Alla funzione hanno partecipato il Prefetto, Giuliana Perrotta, il Comandante della Legione Carabinieri Sicilia, Generale di Divisione Riccardo Amato, il Comandante Provinciale della Guardia di Finanza, Col. Giuseppe Pisano, il Vicario della Questura, Santo Foti, il Comandante Provinciale Carabinieri di Enna, Ten.Col. Baldassare Daidone, la Signora Gaetana Camerino vedova Franzolin, la signora Concetta Raiti, sorella del Carabiniere Raiti, ed il Signor Salvatore Di Lavore, fratello dell’autista. Era presente una nutrita rappresentanza di personale dell’Arma e Soci delle Sezioni dell’Associazione Nazionale Carabinieri della Provincia.

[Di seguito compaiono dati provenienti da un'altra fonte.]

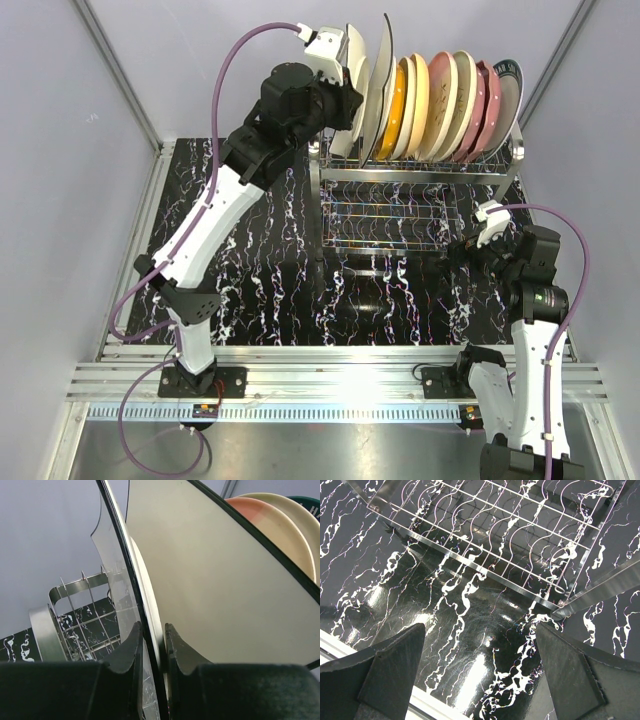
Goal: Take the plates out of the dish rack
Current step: Grab a plate with the left arm
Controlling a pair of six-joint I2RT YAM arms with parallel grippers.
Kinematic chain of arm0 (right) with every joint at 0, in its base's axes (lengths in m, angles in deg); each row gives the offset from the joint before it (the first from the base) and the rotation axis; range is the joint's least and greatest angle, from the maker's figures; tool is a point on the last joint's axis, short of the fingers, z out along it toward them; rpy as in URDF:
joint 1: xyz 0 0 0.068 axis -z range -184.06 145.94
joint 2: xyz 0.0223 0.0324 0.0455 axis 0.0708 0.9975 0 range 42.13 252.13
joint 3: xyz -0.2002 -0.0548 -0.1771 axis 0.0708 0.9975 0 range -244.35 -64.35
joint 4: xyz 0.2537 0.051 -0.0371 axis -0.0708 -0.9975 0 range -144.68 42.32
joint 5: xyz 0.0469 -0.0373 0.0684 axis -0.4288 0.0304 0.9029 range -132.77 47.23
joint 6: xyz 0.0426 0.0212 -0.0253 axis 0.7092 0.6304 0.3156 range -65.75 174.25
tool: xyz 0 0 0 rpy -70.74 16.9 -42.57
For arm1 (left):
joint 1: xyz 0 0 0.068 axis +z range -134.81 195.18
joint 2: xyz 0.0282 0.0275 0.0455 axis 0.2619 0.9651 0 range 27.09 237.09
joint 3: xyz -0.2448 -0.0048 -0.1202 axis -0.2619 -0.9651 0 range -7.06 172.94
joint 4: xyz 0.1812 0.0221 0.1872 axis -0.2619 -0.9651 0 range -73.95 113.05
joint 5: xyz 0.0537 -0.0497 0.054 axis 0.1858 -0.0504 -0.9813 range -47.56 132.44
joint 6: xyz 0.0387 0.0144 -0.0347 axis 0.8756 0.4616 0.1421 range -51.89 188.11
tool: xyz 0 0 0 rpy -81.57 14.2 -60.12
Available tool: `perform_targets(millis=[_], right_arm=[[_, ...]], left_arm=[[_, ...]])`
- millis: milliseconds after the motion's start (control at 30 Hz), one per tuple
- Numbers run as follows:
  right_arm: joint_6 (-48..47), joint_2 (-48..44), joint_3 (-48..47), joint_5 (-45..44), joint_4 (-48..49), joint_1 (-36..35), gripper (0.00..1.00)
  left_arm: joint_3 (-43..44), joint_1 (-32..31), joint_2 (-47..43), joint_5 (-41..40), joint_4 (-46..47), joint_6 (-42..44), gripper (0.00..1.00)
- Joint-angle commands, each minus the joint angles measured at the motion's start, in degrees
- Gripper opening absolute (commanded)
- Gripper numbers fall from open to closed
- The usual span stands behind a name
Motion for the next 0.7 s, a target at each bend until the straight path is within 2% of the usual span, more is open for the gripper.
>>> perform_targets(millis=[0,267,667], right_arm=[[0.64,0.07,-0.07,-0.68,2.09,0.03,1.0],[0.64,-0.2,-0.07,-0.86,2.01,0.12,1.0],[0.64,-0.02,0.02,-0.77,2.09,0.12,1.0]], left_arm=[[1.17,-0.27,-6.03,2.29,12.15,1.85,0.0],[1.35,-2.03,-7.62,-0.79,16.21,3.86,0.0],[-0.23,-2.56,-9.99,0.18,19.81,5.62,0.0]])
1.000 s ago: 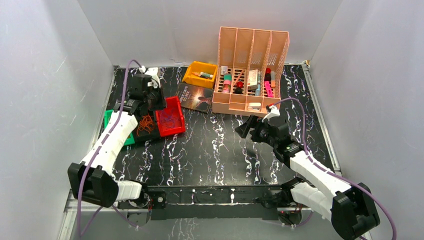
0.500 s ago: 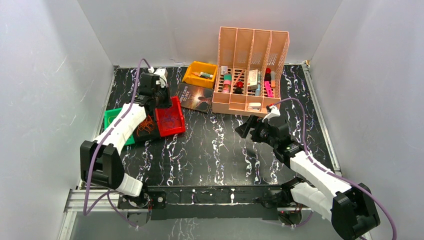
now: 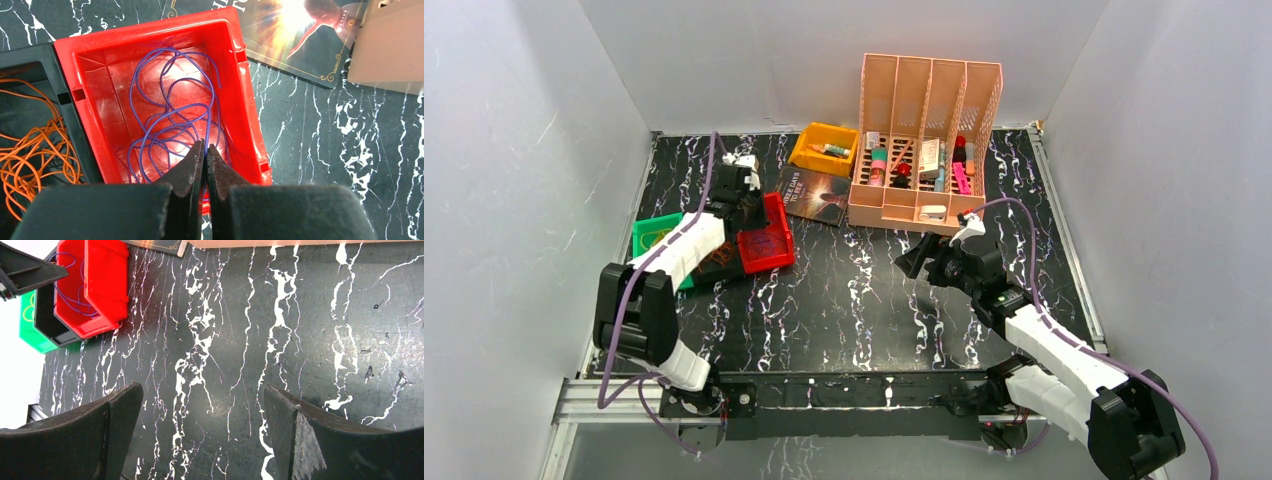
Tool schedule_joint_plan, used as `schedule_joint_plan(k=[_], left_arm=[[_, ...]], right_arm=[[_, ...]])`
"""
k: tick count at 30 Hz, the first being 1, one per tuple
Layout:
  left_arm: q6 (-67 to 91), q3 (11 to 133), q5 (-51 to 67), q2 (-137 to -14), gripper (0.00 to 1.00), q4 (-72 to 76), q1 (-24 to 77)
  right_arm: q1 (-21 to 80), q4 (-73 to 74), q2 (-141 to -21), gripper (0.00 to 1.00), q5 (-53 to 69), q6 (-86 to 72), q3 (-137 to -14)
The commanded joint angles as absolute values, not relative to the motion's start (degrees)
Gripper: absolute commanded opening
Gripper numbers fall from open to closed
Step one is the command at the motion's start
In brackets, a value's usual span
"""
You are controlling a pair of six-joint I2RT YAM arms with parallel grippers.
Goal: Untangle the cables
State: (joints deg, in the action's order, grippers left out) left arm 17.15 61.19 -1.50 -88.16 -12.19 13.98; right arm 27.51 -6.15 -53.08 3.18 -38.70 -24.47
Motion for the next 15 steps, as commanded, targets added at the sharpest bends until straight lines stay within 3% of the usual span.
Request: schedule_joint_plan(k=[1,15], left_arm=[[18.09,59.88,-3.44,-89.42,0.0,-10.29,13.78],[19.75,62.38,-4.07,-97.94,0.0,-10.37,13.76]], right_arm=[[27.55,-9.35,-52.69,0.98,3.08,-38.31,-23.82],[27.61,-9.66,-53.34,0.98,3.32,-38.23,-24.08]])
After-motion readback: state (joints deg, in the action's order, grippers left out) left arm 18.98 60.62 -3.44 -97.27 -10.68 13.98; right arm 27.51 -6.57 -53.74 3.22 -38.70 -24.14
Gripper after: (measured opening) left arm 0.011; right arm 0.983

Il 16 giugno del 1982, l’Arma di Enna eseguiva un servizio di traduzione detenuti diretta a Trapani al fine di permettere ad Alfio Ferlito, esponente della malavita catanese, di presenziare ad una udienza presso quel tribunale. Facevano parte della scorta l’Appuntato Silvano Franzolin, 41 anni, di Pettorazza (RO), il Carabiniere Scelto Luigi Di Barca, 25 anni, di Valguarnera Caropepe, il Carabiniere Salvatore Raiti, 20 anni, di Siracusa. Com’era in vigore all’epoca il trasporto veniva effettuato da una ditta privata e l’autista, per l’occasione, era il Signor Giuseppe Di Lavore, 26 anni, anche lui di Enna.

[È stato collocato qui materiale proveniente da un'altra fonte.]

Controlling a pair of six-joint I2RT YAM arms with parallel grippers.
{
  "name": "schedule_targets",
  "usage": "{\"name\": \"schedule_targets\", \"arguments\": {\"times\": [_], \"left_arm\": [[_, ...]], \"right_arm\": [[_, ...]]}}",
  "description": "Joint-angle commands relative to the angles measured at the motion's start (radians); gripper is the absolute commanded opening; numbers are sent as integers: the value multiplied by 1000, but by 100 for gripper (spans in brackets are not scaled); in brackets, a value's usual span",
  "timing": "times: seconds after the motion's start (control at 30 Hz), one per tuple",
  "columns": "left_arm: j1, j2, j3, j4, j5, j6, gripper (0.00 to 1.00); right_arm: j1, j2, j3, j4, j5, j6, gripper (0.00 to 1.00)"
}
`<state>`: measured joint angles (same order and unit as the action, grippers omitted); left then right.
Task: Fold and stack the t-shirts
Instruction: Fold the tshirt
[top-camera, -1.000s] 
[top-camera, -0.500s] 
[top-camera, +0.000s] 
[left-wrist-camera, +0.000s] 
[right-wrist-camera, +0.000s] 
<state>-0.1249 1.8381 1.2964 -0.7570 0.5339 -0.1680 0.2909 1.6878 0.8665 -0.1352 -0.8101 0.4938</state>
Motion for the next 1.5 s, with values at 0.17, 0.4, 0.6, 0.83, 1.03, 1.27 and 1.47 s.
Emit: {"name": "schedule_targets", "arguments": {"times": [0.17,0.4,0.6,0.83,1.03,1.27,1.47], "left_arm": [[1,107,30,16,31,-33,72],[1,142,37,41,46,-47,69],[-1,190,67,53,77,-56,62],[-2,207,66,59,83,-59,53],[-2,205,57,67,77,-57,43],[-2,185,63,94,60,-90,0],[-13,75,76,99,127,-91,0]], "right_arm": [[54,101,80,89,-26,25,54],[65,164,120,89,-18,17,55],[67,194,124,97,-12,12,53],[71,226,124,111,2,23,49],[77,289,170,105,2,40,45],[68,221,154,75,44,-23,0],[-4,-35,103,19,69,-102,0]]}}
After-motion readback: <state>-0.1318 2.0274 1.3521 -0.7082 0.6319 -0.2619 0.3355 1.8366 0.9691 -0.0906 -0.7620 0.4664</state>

Intorno alle ore 10.30, nell’attraversare il Viale della Regione Siciliana di Palermo, strada meglio conosciuta come “la Circonvallazione”, l’auto veniva affiancata da altre due di grossa cilindrata, dalle quali un commando esplodeva numerosi colpi di arma da fuoco, uccidendo tutti gli occupanti.
Alle Forze di Polizia ed alle Autorità, giunte sul luogo, si è presentata una scena orripilante di corpi martoriati e sfigurati, mentre un senso di sgomento e di profonda indignazione si abbatteva sul popolo siciliano, coinvolgendo l’intera Nazione.
La gravità dell’evento induceva l’allora Prefetto di Palermo, Generale C.A. Carlo Alberto Dalla Chiesa, a recarsi sul posto per rendere omaggio ai caduti e qualche mese dopo lo stesso sarebbe rimasto vittima di un vile attentato mafioso.
Al termine della funzione il Ten.Col. Baldassare Daidone ha tenuto un breve discorso nel quale ha ringraziato le autorità intervenute che, con la loro presenza, hanno dimostrato la vicinanza all’Arma e ai suoi caduti.
Ha, inoltre, rievocato l’evento ricordando che i militari sono stati insigniti della Medaglia d’Oro al Merito Civile “alla memoria” e le figure degli stessi; uomini che hanno sacrificato la loro giovane esistenza in quanto credevano fermamente nello Stato, nella Legge e nelle sue Istituzioni. Custodi, come tanti altri militari della “Benemerita”, di una nobile tradizione di virtù militari e civili, di operosità, coraggio e spirito di servizio. Eroi che hanno lasciato un solco indelebile, creando gli stimoli e i presupposti per portare avanti ideali di fede per una società più giusta e più civile.
Il Ten.Col. Daidone ha anche rivolto un pensiero all’autista, Signor Giuseppe Di Lavore, al figlio dell’Appuntato Silvano Franzolin, Fabio, e alla madre del Carabiniere Raiti, Paolina Briante, recentemente scomparsi.